The vertical shaft is 1.4m (4 feet 6 inches) in diameter and 11.3m (37 feet) from the surface to the floor level. There are two chalk chambers leading off in opposite directions (north and south) at its base which run at a height of 3.8m (12 feet 5 inches) and 2.9m (9 feet 6 inches) wide. The southern chamber has two further side chambers leading from it which are 2.4 m (7 feet 8 inches) high.
Following the first recording of the denehole in 1990 the site was consequently covered. It was uncovered again in 2013 by KURG members for further surveying of the site, following which it was again sealed up.
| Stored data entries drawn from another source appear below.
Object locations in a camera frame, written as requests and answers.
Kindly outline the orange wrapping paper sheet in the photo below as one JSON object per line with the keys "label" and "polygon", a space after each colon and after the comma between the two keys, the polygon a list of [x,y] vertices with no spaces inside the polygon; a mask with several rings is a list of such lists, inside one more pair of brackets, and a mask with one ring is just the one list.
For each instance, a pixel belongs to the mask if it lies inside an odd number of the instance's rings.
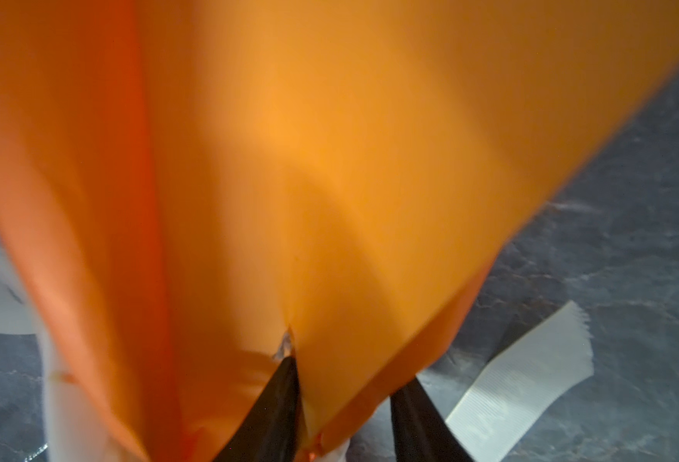
{"label": "orange wrapping paper sheet", "polygon": [[0,240],[112,439],[327,452],[679,67],[679,1],[0,1]]}

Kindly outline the cream printed ribbon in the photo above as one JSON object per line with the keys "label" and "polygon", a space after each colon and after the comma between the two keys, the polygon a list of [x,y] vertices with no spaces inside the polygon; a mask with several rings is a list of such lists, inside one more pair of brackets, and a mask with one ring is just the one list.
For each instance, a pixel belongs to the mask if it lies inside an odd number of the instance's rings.
{"label": "cream printed ribbon", "polygon": [[[500,461],[570,388],[593,375],[589,317],[570,301],[498,354],[446,419],[476,461]],[[0,334],[38,337],[43,405],[52,461],[131,461],[114,442],[81,388],[64,381],[68,368],[0,248]]]}

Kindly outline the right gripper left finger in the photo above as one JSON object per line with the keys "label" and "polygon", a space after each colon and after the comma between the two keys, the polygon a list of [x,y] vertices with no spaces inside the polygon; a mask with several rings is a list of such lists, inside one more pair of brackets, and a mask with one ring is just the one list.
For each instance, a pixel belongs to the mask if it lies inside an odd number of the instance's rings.
{"label": "right gripper left finger", "polygon": [[293,461],[297,452],[299,414],[296,360],[287,356],[213,462]]}

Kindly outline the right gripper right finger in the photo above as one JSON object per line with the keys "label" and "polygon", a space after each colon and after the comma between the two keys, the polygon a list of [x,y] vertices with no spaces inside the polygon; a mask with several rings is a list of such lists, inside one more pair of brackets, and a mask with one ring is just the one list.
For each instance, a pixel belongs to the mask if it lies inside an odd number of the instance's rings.
{"label": "right gripper right finger", "polygon": [[398,462],[472,462],[415,377],[391,395]]}

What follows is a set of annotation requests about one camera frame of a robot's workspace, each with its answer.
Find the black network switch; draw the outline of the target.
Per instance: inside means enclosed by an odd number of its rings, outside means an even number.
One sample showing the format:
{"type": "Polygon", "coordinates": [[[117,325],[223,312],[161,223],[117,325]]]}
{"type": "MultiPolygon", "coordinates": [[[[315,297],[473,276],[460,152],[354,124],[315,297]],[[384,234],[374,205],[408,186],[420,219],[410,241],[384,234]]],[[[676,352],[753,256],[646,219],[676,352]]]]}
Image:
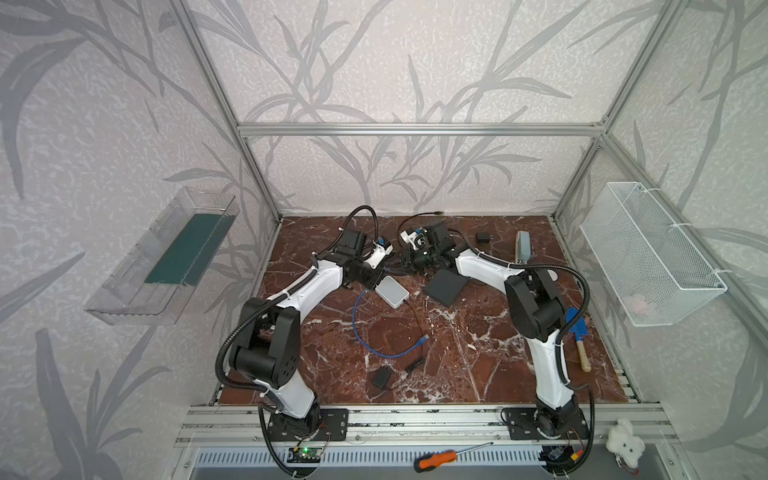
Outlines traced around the black network switch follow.
{"type": "Polygon", "coordinates": [[[424,292],[432,300],[445,307],[450,307],[468,283],[468,277],[450,269],[441,269],[425,285],[424,292]]]}

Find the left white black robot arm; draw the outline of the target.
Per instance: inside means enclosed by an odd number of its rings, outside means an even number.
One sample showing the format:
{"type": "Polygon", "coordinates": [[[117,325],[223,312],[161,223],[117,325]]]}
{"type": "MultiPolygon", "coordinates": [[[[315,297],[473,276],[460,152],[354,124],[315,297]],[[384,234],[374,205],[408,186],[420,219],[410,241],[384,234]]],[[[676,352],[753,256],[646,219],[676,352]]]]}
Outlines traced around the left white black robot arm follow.
{"type": "Polygon", "coordinates": [[[217,353],[218,381],[231,389],[260,393],[271,404],[270,420],[289,435],[311,436],[320,428],[317,395],[298,371],[302,321],[345,284],[372,288],[380,283],[392,244],[384,237],[376,238],[370,248],[366,242],[366,234],[342,229],[297,280],[266,299],[249,299],[238,326],[217,353]]]}

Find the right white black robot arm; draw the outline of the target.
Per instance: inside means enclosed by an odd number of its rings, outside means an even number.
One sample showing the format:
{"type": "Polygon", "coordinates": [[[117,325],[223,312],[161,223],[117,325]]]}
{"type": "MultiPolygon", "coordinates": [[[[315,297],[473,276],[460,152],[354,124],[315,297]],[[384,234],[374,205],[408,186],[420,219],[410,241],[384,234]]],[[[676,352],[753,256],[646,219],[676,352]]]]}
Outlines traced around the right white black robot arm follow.
{"type": "Polygon", "coordinates": [[[583,276],[564,265],[512,263],[472,246],[456,244],[464,234],[438,222],[399,233],[402,268],[411,273],[434,272],[425,287],[427,296],[444,306],[452,305],[471,280],[506,295],[513,327],[527,341],[536,376],[534,425],[545,438],[556,439],[573,422],[581,420],[577,387],[567,374],[563,339],[583,317],[589,294],[572,318],[556,281],[550,273],[560,270],[580,284],[583,276]]]}

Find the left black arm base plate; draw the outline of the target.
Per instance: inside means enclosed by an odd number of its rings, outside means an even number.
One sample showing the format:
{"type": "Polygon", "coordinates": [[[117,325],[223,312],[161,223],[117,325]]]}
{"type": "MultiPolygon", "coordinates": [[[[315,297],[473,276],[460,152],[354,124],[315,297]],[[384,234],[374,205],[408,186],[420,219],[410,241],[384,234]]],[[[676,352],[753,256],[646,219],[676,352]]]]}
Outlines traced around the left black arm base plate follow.
{"type": "Polygon", "coordinates": [[[345,441],[349,425],[349,410],[343,408],[313,408],[303,419],[285,414],[271,415],[266,422],[271,441],[310,440],[345,441]]]}

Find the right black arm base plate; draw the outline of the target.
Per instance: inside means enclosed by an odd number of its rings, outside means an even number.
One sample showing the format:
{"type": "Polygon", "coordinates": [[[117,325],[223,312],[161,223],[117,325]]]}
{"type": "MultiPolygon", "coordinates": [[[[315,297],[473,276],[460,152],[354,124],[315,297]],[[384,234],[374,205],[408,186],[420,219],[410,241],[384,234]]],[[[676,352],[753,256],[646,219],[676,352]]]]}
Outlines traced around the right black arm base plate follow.
{"type": "Polygon", "coordinates": [[[577,413],[560,427],[545,427],[540,421],[535,407],[507,407],[501,410],[502,424],[507,428],[511,440],[518,441],[558,441],[589,437],[589,418],[584,413],[577,413]]]}

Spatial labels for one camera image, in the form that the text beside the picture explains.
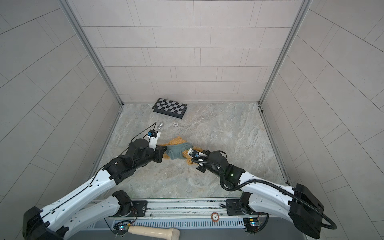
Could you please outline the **tan teddy bear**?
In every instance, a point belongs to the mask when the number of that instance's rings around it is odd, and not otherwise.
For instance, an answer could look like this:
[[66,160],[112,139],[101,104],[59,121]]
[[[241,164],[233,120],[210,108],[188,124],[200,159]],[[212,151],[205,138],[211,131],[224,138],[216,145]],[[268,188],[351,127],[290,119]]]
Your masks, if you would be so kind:
[[202,152],[203,149],[199,147],[194,147],[191,143],[177,137],[170,140],[168,143],[163,144],[162,147],[167,147],[166,152],[163,154],[163,159],[166,160],[185,160],[188,165],[193,165],[192,157],[188,155],[190,149]]

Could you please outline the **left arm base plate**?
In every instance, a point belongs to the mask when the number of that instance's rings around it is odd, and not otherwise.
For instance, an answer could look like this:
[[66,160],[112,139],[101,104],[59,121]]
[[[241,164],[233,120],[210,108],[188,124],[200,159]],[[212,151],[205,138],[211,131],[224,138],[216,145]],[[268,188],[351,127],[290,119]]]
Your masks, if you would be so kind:
[[122,218],[144,217],[147,211],[147,207],[148,207],[148,201],[134,200],[132,201],[129,212],[122,216],[119,215],[119,217],[122,217]]

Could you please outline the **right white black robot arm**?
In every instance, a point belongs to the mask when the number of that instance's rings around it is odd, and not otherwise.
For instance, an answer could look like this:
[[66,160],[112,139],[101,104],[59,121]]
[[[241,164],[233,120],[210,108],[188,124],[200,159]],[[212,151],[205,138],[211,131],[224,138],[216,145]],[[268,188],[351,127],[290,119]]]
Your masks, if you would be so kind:
[[240,210],[246,215],[269,214],[294,224],[303,234],[319,239],[323,224],[324,205],[304,185],[278,185],[258,178],[242,168],[231,165],[222,151],[188,151],[197,169],[210,171],[220,178],[228,192],[240,191]]

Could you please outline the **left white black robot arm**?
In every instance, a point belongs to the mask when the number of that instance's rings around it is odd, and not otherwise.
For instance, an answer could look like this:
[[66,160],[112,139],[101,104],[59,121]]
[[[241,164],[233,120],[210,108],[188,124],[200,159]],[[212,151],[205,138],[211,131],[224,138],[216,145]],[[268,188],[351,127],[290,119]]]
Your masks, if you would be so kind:
[[42,209],[32,207],[24,213],[23,238],[26,240],[67,240],[92,223],[116,214],[126,216],[132,201],[117,191],[100,203],[87,207],[102,193],[112,189],[150,162],[161,163],[166,146],[154,140],[137,139],[123,154],[112,159],[87,182]]

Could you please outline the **grey-green teddy sweater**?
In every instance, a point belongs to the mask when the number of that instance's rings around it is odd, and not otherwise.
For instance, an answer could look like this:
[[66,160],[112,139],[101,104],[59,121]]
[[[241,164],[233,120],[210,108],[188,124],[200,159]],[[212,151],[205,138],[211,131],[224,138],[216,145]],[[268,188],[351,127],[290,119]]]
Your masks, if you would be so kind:
[[170,157],[171,160],[175,159],[185,159],[183,157],[183,152],[193,148],[193,145],[190,143],[182,143],[177,145],[169,145],[167,146],[166,154]]

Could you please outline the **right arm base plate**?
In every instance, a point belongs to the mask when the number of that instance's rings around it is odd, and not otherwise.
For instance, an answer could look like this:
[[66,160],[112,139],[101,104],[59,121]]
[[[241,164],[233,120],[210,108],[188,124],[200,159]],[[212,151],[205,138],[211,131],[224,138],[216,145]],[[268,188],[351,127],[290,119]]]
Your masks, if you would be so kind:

Given the chalk geology and the mining techniques used, it is likely that the denehole at Gosmere Farm dates back to the medieval period, when chalk was very commonly used in agriculture in soils which were very acidic as a way of balancing the acidity. It is thought that the amount of chalk that was excavated from the denehole could have been used as a top soil dressing in an area of 5 to 6 acres. The side chambers were dug later and this may suggest that the miners needing further chalk for their soil dressing.